Cork should put Tivoli before docklands development

Town planning firm Coakley O’Neill argues that simplifying the planning process to build more homes is not the same as fast-tracking prjects. Pádraig Hoare talks to the firm’s Aiden O’Neill

Coakley O’Neill Town Planning has plenty of thoughts on how Cork can improve its communities, roads, as well ways to ease the housing crisis.

Formed in 2010 when Dave Coakley and Aiden O’Neill left a large multinational consultancy, Coakley O’Neill is adamant that Cork can compete with any city in Europe — but only if proper planning is implemented. Simplicity is key, says Mr O’Neill, and not bureaucratic measures that have hampered other cities.

Key to Cork’s future is Tivoli, he says. Already in the sights of Cork City Council officials, along with Cork’s docklands, Mr O’Neill believes Tivoli should get priority for development before the docks.

“Tivoli should realistically happen first. It’s mainly in single ownership. It is probably the best area in Cork for a new urban development, primarily residential. Thousands of people could be housed there. They’ve identified it already but the docklands has taken the focus,” he says.

While the docklands has great potential, the costs associated with developing it are worrisome, he argues.

“In my opinion the docklands won’t be primarily residential. Because of Páirc Uí Chaoimh, it will be akin to something like Wembley in London. There is a flooding issue in the docklands, especially in the south. I worry it is undeliverable. I feel the focus has to change. Tivoli is the primary residential focus in my view because the costs in the docklands are just too high,” he says.

Sticking with ‘the keep-it-simple’ message, Mr O’Neill says that while the long-mooted Cork to Limerick motorway is crucial, it will be ineffective unless other key deficits are addressed. There is little point in having a motorway if Dunkettle is not up to scratch, he says, while the Northern Ring Road, which would connect Glanmire and Ballincollig, is key to opening up the northside of the city, as well as liberating Tivoli’s vast potential as a residential district.

“I totally agree Cork to Limerick is a priority but in my own view, Cork has to get its ducks in a row first. I wouldn’t want a situation where the M20 is delivered before the other key infrastructure because that makes Limerick and Shannon more attractive.

“There has to be an order of priority. We have to see the Dunkettle interchange, Northern Ring Road and M22 Macroom-Ballyvourney bypass prioritised alongside the motorway,” he says.

The suspension of Icelandic carrier Wow Air’s service from Cork to North America via Reykjavik has put the focus on Cork’s transatlantic potential. Norwegian Air has solid bookings to and from Providence in Rhode Island, but a solution to make Cork Airport more attractive lies with extending a notoriously short runway, according to Mr O’Neill.

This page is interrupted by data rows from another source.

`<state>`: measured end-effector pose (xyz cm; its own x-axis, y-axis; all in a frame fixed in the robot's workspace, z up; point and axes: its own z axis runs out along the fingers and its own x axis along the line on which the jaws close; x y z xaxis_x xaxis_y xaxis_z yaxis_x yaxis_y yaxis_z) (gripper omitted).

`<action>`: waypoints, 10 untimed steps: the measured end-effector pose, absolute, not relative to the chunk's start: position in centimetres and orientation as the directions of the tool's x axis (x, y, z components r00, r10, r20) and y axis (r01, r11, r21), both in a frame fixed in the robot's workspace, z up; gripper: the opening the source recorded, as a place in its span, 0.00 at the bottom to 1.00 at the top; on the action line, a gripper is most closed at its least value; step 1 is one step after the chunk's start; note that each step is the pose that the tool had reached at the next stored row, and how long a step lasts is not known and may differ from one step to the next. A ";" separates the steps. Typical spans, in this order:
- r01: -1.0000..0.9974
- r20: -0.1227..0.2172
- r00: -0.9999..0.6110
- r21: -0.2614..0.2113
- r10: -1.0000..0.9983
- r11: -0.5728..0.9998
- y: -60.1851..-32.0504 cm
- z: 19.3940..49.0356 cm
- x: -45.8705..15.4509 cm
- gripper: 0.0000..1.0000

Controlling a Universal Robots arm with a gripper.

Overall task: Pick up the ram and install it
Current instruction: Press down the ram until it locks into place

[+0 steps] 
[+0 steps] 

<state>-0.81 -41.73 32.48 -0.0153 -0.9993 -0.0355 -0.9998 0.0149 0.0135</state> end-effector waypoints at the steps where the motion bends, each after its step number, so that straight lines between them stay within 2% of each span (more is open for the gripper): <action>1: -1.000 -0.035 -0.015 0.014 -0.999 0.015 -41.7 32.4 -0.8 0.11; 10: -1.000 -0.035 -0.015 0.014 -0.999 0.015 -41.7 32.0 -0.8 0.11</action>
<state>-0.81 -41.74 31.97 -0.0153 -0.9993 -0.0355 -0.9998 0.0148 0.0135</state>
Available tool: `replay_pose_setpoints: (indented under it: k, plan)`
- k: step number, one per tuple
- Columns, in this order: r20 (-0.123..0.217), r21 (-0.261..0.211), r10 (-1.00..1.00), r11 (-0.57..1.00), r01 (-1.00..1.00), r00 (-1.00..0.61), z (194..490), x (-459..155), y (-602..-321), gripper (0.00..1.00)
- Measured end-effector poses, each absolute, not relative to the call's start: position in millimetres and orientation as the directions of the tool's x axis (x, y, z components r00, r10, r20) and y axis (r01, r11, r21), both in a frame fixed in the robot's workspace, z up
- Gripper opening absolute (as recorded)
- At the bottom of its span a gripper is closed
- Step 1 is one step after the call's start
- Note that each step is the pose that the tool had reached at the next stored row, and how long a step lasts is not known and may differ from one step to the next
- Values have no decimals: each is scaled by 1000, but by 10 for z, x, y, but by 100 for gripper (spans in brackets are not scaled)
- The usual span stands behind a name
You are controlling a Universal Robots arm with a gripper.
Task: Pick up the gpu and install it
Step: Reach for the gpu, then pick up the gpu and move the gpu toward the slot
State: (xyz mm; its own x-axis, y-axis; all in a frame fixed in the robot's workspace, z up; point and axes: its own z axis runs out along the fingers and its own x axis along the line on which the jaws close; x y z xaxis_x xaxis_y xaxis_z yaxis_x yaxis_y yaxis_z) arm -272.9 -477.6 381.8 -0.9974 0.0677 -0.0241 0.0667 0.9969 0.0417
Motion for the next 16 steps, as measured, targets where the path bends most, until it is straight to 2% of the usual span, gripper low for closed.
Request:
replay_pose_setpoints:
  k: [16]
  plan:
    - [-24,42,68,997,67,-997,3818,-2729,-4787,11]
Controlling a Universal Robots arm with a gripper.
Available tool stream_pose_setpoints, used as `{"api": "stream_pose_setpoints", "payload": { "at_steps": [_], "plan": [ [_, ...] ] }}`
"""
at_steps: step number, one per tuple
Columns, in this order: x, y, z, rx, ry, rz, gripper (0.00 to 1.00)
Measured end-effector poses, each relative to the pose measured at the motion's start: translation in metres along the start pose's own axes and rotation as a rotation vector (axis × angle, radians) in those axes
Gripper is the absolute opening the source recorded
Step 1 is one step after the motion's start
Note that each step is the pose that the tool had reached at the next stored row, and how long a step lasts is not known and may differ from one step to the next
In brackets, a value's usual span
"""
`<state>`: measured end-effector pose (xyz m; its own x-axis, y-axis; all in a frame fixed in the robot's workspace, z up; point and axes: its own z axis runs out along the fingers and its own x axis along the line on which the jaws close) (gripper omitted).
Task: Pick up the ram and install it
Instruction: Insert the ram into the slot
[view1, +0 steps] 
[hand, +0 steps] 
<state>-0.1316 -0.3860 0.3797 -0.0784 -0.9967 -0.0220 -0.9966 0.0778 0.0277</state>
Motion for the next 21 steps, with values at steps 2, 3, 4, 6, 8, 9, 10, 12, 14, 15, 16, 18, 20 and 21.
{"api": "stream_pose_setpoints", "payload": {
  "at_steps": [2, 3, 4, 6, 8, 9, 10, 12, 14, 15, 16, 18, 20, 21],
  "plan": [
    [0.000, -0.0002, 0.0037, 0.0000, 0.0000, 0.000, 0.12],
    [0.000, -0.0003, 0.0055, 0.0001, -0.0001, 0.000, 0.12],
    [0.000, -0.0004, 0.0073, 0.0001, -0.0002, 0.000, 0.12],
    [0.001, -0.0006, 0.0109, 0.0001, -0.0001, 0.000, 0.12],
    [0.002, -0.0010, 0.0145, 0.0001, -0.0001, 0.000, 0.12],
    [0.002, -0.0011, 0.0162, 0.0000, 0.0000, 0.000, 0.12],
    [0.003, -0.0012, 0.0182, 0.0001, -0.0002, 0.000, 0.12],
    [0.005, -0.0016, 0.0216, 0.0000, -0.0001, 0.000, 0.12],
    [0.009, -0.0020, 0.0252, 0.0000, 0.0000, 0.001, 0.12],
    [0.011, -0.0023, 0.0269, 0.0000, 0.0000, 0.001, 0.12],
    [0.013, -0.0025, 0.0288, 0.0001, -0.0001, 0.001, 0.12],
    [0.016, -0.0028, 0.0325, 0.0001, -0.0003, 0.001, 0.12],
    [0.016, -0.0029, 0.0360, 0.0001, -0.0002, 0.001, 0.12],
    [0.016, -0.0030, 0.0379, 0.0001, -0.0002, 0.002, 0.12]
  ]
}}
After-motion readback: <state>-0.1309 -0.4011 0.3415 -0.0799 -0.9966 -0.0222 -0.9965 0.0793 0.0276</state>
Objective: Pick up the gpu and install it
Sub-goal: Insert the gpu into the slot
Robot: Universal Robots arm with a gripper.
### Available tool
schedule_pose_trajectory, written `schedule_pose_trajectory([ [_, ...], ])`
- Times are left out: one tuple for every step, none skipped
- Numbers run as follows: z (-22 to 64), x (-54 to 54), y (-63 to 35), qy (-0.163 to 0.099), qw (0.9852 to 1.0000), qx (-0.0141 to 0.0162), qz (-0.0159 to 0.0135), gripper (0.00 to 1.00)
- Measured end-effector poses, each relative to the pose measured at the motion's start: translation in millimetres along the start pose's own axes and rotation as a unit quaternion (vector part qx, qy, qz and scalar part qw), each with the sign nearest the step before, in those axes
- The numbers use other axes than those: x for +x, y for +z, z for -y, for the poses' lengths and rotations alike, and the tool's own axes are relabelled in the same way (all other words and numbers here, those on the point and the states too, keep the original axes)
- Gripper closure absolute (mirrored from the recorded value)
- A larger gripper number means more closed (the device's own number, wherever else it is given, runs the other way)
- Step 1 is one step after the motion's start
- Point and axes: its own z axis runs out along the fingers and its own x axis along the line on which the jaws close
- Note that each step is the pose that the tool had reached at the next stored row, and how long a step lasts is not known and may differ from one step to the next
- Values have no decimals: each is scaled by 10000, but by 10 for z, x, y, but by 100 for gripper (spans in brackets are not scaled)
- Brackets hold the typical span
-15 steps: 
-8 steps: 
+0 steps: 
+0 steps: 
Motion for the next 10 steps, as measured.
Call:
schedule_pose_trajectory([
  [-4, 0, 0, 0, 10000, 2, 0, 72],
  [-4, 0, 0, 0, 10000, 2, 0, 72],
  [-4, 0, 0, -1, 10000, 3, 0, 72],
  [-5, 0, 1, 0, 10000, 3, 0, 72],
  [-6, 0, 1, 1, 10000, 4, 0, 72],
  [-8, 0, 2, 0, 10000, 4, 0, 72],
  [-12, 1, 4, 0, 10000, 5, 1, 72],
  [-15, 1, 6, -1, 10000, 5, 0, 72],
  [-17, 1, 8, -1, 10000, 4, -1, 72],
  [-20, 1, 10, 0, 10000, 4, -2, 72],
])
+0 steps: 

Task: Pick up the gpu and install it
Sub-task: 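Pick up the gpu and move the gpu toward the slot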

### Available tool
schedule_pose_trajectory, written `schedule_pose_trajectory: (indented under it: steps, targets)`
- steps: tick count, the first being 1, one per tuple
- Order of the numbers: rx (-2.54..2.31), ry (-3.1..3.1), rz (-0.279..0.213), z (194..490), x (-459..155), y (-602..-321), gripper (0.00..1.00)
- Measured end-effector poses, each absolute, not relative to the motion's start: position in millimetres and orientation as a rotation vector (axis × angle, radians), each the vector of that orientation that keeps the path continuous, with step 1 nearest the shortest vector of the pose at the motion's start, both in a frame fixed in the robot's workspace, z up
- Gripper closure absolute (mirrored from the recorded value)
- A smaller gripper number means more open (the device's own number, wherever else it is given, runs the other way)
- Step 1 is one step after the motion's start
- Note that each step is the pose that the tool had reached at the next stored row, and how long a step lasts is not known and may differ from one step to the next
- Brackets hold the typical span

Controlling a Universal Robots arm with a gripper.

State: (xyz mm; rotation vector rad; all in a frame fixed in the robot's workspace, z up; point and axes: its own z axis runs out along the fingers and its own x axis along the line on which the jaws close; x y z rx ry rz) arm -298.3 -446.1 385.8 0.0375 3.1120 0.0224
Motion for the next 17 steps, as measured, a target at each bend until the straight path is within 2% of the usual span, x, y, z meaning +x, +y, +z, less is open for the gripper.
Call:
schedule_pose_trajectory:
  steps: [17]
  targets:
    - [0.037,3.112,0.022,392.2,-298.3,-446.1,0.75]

Cork was never under consideration from transatlantic carriers in the past because its runway is too short. Norwegian’s single-aisle 737 aircraft changed that. Mr O’Neill notes that an extended runway could facilitate the Airbus 330.

“I don’t see why extending the runway at Cork Airport is impossible. If its in the interests of the economy, why not? It we are talking about regional balance, then we should be looking at that.”

 

Planning is not easy, Mr O’Neill acknowledges, with political influence, as well as delays in implementing EU directives, at fault.

“Post Mahon Tribunal, the Planning and Development Act 2010 came into being. That essentially dealt with transposing European law that had essentially been ignored by this country or long-fingered. It is a legitimate complaint, and not just backed up anecdotally, in some communities that some larger shopping centres and large developments should not have been built where they are on flood plains.

“There is an element of political influence but it shows that correct policy was not in place. Ultimately politicians may overrule planners. Policy does tend to be reactive. Cork being flooded in 2009 led to policy becoming much tighter.”

Simplifying the planning system to build more homes should not be the same as fast-tracking projects, he warns. “Fast-track will fail. Modular is ghettos of the future. The same old issues will arise. With no social infrastructure, history will repeat itself,” Mr O’Neill says.

What is needed is to make it more viable for builders to build homes. Dedicated assistance from local authorities, not just financial incentives from the Government, would go a long way.

“To me, the more you make things complicated, the worse it gets. When it comes to land availability, I’d like to see dedicated teams in-house.

“Locally, housing delivery teams would work when developers go in with a proposal.

“It doesn’t happen enough. You have to talk to each department instead of a dedicated team.

“There is no certainty, of course, with planning because it is a public process, but leaving that aside, there could be some certainty and consistency from experts in-house.”